Author

Portrait of Joannes Vermorel

I am Joannes Vermorel, founder at Lokad. I am also an engineer from the Corps des Mines who initially graduated from the ENS.

I have been passionate about computer science, software matters and data mining for almost two decades. (RSS - ATOM)

Meta
Tags

Entries in algorithm (6)

Saturday
Feb272010

MapReduce as burstable low-cost CPU

About two months ago, when Mike Wickstrand setup a UserVoice instance for Windows Azure, I immediately posted my own suggestion concerning MapReduce. MapReduce is a distributed computing concept initially published by Google late 2004.

Against all odds, my suggestion, driven by the needs of Lokad, made it into the Top 10 most requested features for Windows Azure (well, 9th rank and about 20x times less voted than the No1 request for scaled down hosting).

Lately, I had the opportunity to discuss more with folks at Microsoft gathering market feedback on this item. In software business, there is frequent tendency for users to ask for features they don't want in the end. The difficulty being that proposed features may or may not correctly address initial problems.

Preparing the interview, I realized that, to some extend, I had fallen for the same trap when asking for MapReduce. Actually, we have already reimplemented our own MapReduce equivalent, which is not that hard thanks to the Queue Storage.
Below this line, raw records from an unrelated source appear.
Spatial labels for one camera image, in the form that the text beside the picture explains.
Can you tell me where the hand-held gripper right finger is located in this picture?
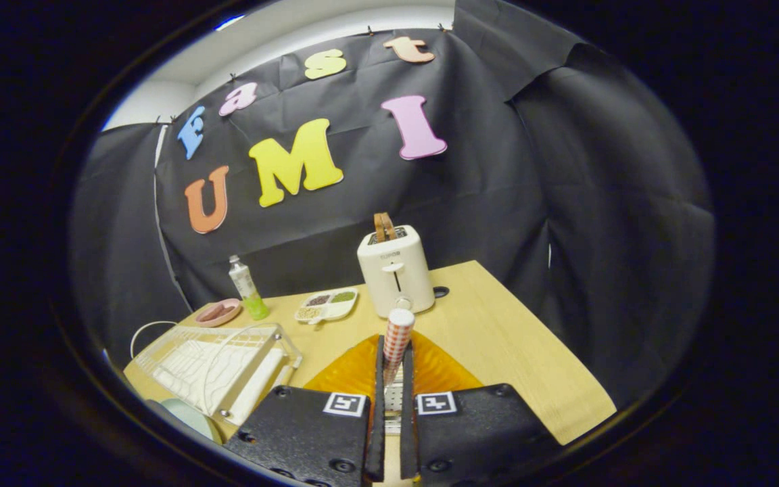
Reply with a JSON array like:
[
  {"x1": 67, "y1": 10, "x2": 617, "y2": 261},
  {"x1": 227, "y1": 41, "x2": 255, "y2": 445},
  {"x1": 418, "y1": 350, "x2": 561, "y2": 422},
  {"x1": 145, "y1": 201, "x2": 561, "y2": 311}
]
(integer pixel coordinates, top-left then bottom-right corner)
[{"x1": 400, "y1": 330, "x2": 563, "y2": 487}]

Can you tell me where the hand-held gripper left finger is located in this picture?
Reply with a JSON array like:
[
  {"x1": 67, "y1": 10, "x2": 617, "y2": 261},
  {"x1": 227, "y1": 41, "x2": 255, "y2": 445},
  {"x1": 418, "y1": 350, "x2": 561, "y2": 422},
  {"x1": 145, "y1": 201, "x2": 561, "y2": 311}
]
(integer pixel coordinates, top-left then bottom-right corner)
[{"x1": 222, "y1": 333, "x2": 387, "y2": 487}]

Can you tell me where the spoon with pink checked handle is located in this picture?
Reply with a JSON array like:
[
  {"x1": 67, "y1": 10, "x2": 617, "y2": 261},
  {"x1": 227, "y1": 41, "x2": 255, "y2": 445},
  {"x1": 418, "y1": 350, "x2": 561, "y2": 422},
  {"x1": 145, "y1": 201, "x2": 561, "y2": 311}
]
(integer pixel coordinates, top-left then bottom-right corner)
[{"x1": 381, "y1": 308, "x2": 417, "y2": 388}]

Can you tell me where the pale green plate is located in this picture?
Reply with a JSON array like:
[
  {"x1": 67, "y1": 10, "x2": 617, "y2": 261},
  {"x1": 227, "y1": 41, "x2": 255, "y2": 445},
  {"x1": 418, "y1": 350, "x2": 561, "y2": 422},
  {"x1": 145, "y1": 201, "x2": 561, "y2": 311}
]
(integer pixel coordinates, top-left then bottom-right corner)
[{"x1": 145, "y1": 398, "x2": 225, "y2": 446}]

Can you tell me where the white wire dish rack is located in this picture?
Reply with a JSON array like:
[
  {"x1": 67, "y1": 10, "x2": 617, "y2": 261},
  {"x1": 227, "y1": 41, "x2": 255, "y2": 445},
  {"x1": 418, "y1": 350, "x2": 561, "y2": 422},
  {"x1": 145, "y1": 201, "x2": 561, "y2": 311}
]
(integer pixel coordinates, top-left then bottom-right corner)
[{"x1": 130, "y1": 320, "x2": 304, "y2": 427}]

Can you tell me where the pink plate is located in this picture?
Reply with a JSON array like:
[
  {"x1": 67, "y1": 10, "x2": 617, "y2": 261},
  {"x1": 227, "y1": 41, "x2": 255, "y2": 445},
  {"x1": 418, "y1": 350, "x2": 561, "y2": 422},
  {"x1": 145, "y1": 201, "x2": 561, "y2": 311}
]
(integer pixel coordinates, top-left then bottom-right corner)
[{"x1": 195, "y1": 298, "x2": 243, "y2": 328}]

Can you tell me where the white divided tray with beans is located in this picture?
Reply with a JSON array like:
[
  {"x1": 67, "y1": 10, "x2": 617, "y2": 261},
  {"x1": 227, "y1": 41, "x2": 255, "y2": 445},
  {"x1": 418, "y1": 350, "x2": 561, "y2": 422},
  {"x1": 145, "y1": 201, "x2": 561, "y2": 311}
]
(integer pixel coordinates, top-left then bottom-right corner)
[{"x1": 294, "y1": 287, "x2": 359, "y2": 325}]

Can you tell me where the white toaster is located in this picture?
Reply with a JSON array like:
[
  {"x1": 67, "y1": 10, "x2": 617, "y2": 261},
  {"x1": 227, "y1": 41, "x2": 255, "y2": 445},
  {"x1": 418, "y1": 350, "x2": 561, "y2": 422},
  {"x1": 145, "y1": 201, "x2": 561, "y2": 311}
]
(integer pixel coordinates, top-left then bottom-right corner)
[{"x1": 356, "y1": 225, "x2": 435, "y2": 319}]

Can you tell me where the green drink bottle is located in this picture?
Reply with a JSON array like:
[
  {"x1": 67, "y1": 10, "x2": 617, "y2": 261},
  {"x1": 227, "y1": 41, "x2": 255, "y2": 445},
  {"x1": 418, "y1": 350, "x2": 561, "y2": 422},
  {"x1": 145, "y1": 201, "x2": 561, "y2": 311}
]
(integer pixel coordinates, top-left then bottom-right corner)
[{"x1": 229, "y1": 255, "x2": 270, "y2": 321}]

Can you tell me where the white drip tray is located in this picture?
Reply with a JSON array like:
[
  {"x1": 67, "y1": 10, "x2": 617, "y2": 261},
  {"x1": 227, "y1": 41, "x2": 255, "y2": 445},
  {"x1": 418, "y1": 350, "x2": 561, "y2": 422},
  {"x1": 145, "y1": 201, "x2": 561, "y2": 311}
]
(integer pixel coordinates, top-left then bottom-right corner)
[{"x1": 153, "y1": 338, "x2": 287, "y2": 425}]

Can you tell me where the black backdrop cloth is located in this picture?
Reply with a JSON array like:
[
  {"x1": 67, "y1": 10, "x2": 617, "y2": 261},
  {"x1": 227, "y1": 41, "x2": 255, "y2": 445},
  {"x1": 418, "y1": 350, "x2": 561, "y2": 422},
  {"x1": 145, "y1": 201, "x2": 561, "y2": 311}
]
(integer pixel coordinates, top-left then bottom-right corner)
[{"x1": 68, "y1": 0, "x2": 715, "y2": 407}]

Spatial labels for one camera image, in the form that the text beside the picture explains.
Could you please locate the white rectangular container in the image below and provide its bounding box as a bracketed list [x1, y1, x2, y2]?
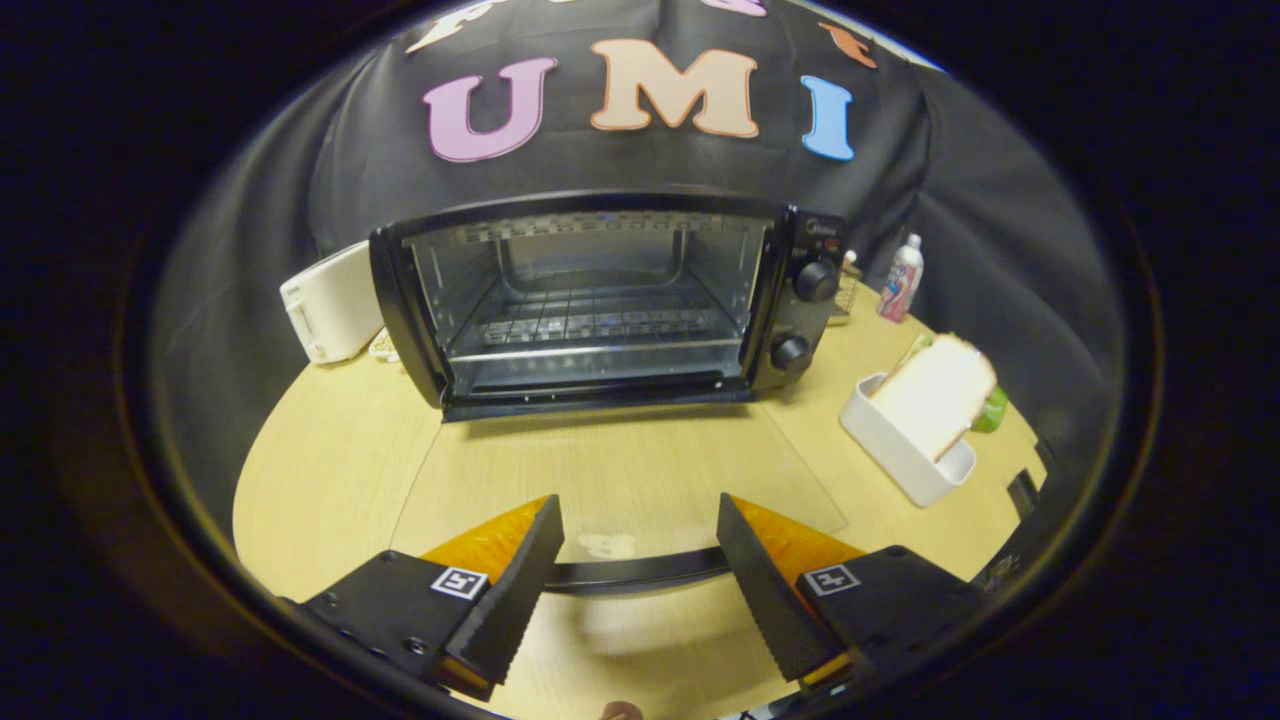
[838, 373, 978, 509]

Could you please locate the white bottle with pink label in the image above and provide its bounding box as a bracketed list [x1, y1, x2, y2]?
[878, 233, 925, 324]

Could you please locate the sandwich with lettuce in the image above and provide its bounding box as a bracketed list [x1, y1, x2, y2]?
[868, 333, 1009, 463]

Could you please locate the wire basket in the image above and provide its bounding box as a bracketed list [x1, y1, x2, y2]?
[828, 250, 863, 326]

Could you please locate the black toaster oven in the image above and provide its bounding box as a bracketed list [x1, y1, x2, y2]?
[368, 192, 849, 598]

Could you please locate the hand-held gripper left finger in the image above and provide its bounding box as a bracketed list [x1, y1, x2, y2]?
[275, 494, 566, 701]

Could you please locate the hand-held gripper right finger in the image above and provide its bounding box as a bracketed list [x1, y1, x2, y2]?
[715, 492, 986, 691]

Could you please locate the white pop-up toaster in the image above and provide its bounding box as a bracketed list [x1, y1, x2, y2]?
[279, 240, 386, 365]

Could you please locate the black backdrop cloth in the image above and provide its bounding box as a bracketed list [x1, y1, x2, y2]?
[150, 0, 1131, 561]
I care very little about framework specifics, may it be MapReduce, Hadoop, DryadLinq or something not-invented-yet. Lokad has no cloud legacy calling for a specific implementation.

What I do care about is much simpler. In order to deliver truckloads of forecasts, Lokad needs :

  1. large scale CPU
  2. burstable CPU
  3. low cost CPU

Windows Azure is already doing a great job addressing Point 1. Thanks to the massive Microsoft investments on Azure datacenters, thousands of VMs can already be instantiated if needed.

When asking for MapReduce, I was instead expressing my concern for Point 2 and Point 3. Indeed,

  • Amazon MapReduce offers 5x cheaper CPU compared to classical VM-based CPU.
  • VM-based CPU is not very burstable: it takes minutes to spawn a new VM, not seconds.

Then, low-cost CPU is somehow conflicting with burstable CPU, as illustrated by the Reserved Instances pricing of Amazon.

As far low-level cloud computing components are concerned, lowering costs usually mean giving up on expressiveness as a resulting trade-off:

  • Relational DB at $10/GB too expensive? Go for NoSQL storage at $0.1/GB, much cheaper, but much weaker as far querying capabilities are concerned.
  • Guaranteed VMs too expensive? Go for Spot VMs, price is lower on average but you've have no more certainties about either the price or the availability of VMs.
  • Latency of cloud storage too high? Go for CDN, latency is much better for reads, yet, much worse for writes.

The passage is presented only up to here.